Une jeune Japonaise de 30 ans, qui souffrait d’infertilité à cause d’une insuffisance ovarienne précoce (plus connue sous le nom de ménopause précoce), a donné naissance à un petit garçon grâce à un traitement chirurgical expérimental. « Le bébé est né en décembre dernier et il ne semble souffrir d’aucun problème de santé à ce jour » a annoncé le Pr Kazuhiro Kawamura, de l’Ecole de médecine de Kawasaki, au Japon, qui vient de publier les résultats de cette « première » chirurgicale.

 

L’insuffisance ovarienne précoce est définie par l'arrêt pathologique de l'activité ovarienne de façon prématurée (avant 40 ans), avec pour conséquence une aménorrhée, une perte de fertilité et la diminution de la sécrétion des œstrogènes. Cette insuffisance ovarienne touche environ 1 femme sur 100 en âge de procréer, et ne leur laisse qu’environ 5 à 10% de chances d’avoir un bébé, à moins de faire appel au don d’ovules.

 

Une fragmentation des ovaires

Pour cette opération expérimentale, le Pr Karamura et son équipe ont fait subir une opération chirurgicale à leur patiente pour lui enlever un de ses ovaires. Ils ont ensuite procédé à la « réparation » de l’ovaire par le biais d’une opération appelée fragmentation ovarienne, avant de le réimplanter.

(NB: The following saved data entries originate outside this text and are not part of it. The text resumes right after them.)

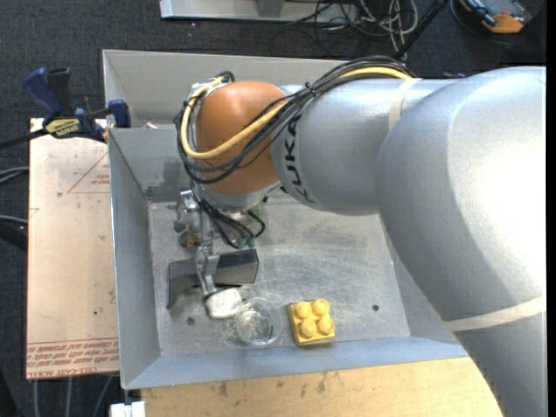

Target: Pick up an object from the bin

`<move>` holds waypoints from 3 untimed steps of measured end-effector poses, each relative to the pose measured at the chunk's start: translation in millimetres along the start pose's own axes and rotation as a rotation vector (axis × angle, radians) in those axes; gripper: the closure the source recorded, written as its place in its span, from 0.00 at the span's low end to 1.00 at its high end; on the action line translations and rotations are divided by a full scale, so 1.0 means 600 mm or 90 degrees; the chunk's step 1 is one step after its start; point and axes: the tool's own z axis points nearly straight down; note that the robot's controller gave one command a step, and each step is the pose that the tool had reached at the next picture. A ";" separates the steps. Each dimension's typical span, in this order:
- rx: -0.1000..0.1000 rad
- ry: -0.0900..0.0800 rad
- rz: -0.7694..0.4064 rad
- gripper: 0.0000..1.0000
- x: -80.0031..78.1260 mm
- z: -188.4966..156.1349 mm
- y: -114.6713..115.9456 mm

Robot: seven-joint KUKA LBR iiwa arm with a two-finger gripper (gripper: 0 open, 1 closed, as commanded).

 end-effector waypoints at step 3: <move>0.000 0.002 -0.120 0.00 0.030 0.029 -0.028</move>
Offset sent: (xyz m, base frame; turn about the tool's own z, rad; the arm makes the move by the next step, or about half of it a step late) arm -0.0136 -0.0211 -0.0022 -0.1053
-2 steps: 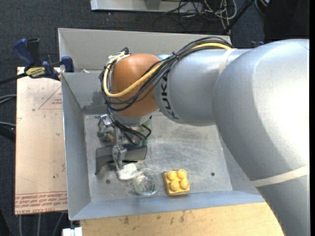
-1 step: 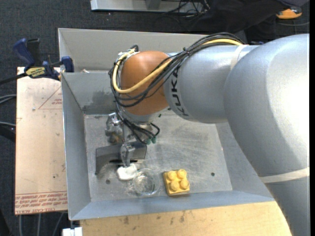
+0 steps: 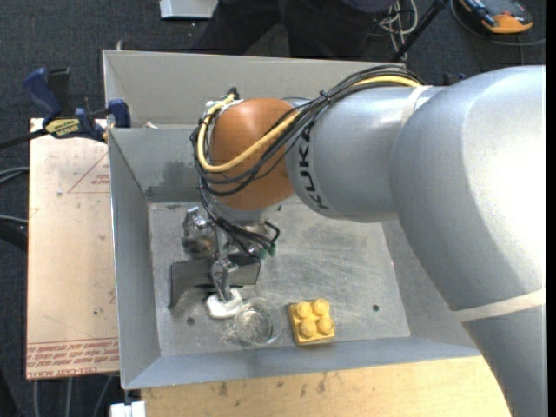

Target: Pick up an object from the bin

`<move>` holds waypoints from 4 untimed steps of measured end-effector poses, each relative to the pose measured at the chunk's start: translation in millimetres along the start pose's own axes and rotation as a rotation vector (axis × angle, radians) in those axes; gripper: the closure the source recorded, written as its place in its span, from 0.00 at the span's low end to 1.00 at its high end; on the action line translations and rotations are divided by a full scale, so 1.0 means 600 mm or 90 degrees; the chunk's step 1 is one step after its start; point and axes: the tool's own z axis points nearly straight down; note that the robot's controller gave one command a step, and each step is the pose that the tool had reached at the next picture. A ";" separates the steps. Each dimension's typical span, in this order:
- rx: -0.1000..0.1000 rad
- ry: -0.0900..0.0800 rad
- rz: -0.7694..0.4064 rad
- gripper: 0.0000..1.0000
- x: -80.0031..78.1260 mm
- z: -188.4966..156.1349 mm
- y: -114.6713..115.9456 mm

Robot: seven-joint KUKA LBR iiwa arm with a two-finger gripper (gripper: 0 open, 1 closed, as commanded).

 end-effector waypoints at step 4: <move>0.001 -0.002 0.069 1.00 0.023 -0.027 -0.009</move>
Offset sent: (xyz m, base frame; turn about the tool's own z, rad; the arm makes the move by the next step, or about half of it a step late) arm 0.0000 0.0000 0.0000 0.0000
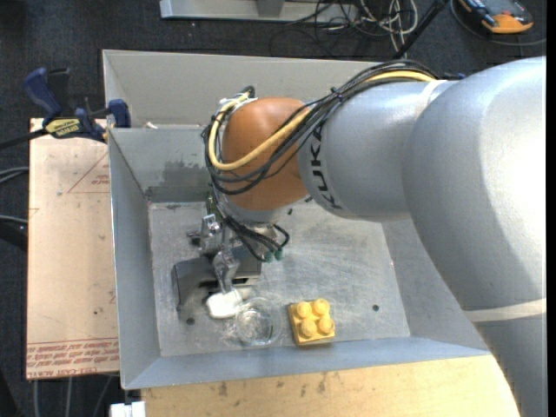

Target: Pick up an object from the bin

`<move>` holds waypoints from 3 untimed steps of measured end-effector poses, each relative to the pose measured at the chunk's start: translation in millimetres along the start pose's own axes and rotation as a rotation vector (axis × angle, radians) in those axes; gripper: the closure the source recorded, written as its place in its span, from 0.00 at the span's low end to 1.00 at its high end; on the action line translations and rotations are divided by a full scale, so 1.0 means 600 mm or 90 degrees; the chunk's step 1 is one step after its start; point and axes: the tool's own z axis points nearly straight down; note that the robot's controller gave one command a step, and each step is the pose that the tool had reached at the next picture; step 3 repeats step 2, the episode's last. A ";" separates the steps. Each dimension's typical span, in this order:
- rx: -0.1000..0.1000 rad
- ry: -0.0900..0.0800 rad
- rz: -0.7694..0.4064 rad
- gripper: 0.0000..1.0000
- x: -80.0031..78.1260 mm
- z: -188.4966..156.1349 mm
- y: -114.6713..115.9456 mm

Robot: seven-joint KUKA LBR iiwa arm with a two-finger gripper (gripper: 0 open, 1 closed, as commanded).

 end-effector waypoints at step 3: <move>0.003 0.006 0.000 1.00 0.002 -0.040 -0.001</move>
Offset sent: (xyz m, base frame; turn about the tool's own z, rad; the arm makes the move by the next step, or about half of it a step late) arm -0.0001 0.0001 0.0952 0.0000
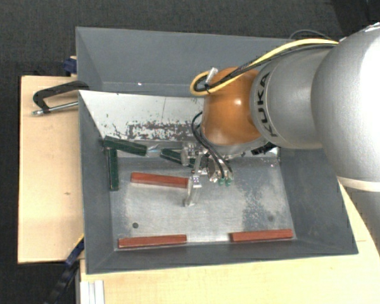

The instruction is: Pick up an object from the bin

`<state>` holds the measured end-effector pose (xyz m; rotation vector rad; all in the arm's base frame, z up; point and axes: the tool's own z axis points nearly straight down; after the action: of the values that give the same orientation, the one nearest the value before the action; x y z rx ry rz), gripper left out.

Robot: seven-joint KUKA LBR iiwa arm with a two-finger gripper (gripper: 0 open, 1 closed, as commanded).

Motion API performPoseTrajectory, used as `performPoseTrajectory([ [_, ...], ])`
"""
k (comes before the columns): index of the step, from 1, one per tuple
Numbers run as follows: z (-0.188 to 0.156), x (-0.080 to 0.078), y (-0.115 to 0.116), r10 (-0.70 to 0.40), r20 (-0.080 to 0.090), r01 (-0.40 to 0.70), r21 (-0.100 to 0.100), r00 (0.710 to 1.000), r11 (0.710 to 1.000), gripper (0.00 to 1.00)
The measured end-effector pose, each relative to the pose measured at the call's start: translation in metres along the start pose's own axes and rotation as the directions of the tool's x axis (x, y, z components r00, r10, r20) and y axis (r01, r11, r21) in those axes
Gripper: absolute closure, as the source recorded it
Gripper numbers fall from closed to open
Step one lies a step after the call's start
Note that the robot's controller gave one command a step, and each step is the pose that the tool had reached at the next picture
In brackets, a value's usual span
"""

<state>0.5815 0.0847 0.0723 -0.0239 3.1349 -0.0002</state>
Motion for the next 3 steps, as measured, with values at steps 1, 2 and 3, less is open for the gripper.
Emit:
performPoseTrajectory([
  [1, -0.0029, -0.0167, -0.0174, 0.050, 0.008, -0.050, -0.007, 0.999, 0.999, 1.00],
  [2, 0.0005, -0.0140, -0.0187, 0.050, -0.001, -0.050, -0.003, 0.999, 0.999, 0.00],
  [3, -0.0038, -0.0177, -0.0190, 0.051, 0.011, -0.051, -0.004, 0.999, 0.999, 1.00],
])
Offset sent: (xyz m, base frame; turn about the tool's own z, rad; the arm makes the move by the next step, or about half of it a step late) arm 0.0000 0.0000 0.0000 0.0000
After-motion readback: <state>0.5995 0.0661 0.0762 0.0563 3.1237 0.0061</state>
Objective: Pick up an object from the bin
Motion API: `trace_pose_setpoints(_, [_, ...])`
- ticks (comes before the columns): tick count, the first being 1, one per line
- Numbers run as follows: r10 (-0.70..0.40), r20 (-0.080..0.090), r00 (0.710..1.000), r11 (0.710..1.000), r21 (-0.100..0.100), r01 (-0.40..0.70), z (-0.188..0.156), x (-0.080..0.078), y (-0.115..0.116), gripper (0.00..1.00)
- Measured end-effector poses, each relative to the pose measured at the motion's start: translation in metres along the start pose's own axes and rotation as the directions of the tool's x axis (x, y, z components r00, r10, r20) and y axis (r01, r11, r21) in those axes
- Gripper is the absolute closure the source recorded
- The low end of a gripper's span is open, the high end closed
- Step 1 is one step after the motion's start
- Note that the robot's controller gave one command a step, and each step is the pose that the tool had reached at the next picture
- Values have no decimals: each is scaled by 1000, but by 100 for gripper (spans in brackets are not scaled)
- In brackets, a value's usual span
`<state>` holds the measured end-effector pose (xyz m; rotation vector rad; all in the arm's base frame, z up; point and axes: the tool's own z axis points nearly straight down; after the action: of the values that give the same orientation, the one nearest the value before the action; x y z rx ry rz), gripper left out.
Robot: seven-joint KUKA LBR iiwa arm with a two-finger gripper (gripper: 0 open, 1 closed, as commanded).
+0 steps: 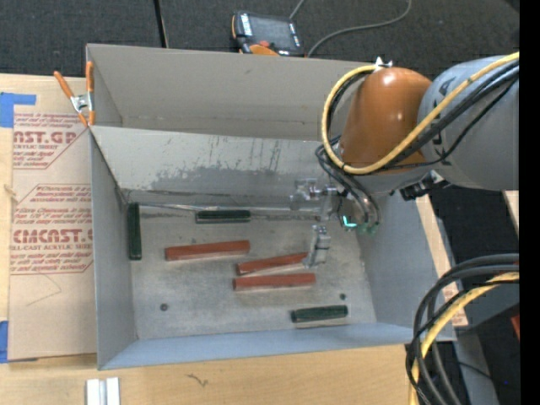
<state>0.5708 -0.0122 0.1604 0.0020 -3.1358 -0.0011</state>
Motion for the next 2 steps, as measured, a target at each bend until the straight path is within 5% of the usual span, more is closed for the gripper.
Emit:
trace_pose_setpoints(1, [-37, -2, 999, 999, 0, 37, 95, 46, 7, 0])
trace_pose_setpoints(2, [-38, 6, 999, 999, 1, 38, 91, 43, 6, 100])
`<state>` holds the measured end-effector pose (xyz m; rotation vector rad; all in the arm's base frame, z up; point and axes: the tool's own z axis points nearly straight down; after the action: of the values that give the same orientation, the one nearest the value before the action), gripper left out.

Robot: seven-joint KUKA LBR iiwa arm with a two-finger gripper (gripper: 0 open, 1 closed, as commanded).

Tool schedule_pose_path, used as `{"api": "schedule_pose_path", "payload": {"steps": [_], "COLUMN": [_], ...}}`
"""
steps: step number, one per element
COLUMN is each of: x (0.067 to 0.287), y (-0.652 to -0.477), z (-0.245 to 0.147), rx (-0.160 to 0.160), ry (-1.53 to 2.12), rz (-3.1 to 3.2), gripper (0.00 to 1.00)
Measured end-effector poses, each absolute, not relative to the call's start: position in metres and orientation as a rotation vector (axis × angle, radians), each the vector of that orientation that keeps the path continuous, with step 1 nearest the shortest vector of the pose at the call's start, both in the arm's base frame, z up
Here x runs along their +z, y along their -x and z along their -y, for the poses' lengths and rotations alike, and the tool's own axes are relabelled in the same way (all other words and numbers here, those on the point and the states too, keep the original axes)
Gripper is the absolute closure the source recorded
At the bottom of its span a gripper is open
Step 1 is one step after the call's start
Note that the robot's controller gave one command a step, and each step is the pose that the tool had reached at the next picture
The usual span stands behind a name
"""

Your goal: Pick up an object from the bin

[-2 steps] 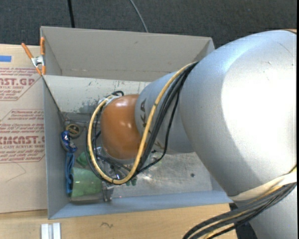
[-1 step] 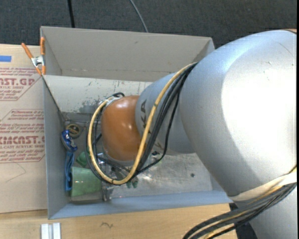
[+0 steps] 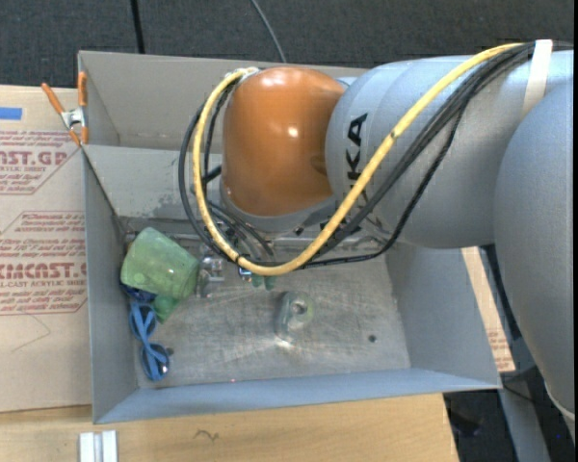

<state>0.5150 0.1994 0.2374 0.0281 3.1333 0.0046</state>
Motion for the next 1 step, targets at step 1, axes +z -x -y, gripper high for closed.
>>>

Puis ils ont fait suivre à la jeune femme un traitement pour stimuler la production de follicules. Dernière étape de l’opération, les ovules produits ont été prélevés, fécondés in vitro avec le sperme du mari avant d’être réimplantés. C’est ainsi que la jeune femme qui souffrait de ménopause précoce a pu donner naissance à un joli bébé, après 37 semaines de grossesse.

 

Toutefois, ce traitement expérimental ne marche pas à tous les coups. 13 femmes ont en effet suivi ce même protocole et seules 5 d’entre elles ont ensuite produit des ovules viables. Deux femmes sont ensuite tombées enceinte mais l’une d’entre elles a fait une fausse couche.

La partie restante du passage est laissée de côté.